Displacement & MigrationNews

Chad, Cameroon Begin Talks On Repatriation Of Cameroonian Refugees

Although the refugees are still afraid of being attacked upon their return, the administrators have assured them of safety.

Discussions began on Thursday, Sept. 16, between Cameroonian and Chadian authorities as well as the United Nations High Commission for Refugees (UNHCR) on the voluntary repatriation of over 12,000 Cameroonian refugees who fled to Chad during communal clashes between the Mousgoum and Arab Choa communities in Logone Birni of the Far North region of Cameroon early last month.

Humanitarian officials and administrative authorities from the two countries Thursday exchanged views with the Cameroonian refugee community in Oundouma, a border locality situated on the banks of River Logone where 12,579 Cameroonian refugees were being hosted.

So far, more than 4,000 of the refugees have voluntarily returned to Cameroon leaving a total of 8,000 still in Chad.

Ndongo Ndongo Lazare, the head of the Cameroonian delegation who is the prefect of Logone et Chari division, reassured the Cameroonian refugees that calm has returned to Logone Birni sub division where the clashes took place.


“We are here today to reassure you that you can return to your homes and live in security and tranquility. Cameroon has taken the necessary sanitary and feeding dispositions so our compatriots can return in serenity to their localities,” Ndongo declared.

Mahaman Limane Cherif, the leader of the Madjako community in Cameroon, thanked the Chadian authorities for welcoming the Cameroonian refugees in their midst and reassured his compatriots that there are no problems in their locality now.

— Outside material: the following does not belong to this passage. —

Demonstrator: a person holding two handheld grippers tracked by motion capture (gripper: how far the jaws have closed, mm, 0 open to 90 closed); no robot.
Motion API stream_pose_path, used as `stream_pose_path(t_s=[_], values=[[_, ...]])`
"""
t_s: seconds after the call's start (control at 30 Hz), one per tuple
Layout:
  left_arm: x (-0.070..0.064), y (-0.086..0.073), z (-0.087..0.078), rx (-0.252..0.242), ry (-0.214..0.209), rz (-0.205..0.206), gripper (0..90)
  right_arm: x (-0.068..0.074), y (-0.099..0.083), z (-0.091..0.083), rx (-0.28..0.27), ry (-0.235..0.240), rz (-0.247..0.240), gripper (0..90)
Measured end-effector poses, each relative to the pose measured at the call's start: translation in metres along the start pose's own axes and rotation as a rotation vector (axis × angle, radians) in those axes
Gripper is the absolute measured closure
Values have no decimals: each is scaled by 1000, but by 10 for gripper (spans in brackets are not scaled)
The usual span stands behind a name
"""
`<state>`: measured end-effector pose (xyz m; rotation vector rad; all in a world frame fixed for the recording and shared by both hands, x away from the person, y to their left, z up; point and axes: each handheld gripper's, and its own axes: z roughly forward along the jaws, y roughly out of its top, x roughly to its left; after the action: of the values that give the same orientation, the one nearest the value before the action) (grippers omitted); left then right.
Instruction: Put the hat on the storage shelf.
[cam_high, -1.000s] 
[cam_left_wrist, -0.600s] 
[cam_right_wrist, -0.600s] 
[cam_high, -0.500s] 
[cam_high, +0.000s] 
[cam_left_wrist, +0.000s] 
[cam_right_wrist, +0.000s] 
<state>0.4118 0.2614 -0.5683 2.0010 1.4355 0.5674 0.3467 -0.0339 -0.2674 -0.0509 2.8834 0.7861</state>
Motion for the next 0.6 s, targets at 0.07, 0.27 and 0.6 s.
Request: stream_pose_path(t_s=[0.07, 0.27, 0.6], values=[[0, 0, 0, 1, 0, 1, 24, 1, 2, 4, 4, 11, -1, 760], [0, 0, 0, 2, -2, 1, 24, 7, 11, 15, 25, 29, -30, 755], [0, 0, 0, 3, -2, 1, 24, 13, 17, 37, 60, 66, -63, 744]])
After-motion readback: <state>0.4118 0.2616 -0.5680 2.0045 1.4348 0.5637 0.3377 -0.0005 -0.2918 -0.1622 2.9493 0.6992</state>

“Let us return to our homes and recommence on new bases,”  Cherif said.

Iris Blom, the Assistant Representative of the UN High Commissioner for Refugees (UNHCR) in Cameroon said the return of the Cameroonian refugees must be on a voluntary basis.

“Everybody must express the wish to return and resume his/her life in his country of origin. It is a process that is based on a legal context,” the UNHCR official said.

Atrounga Matheiu, the representative of the refugees, on his part posed some conditions before their return to Cameroon, declaring that “We work in the bush and the enemy is armed and hides in bushy areas in order to kill us. It is necessary that the state of Cameroon takes things into its hands otherwise a sentiment of fear would return.”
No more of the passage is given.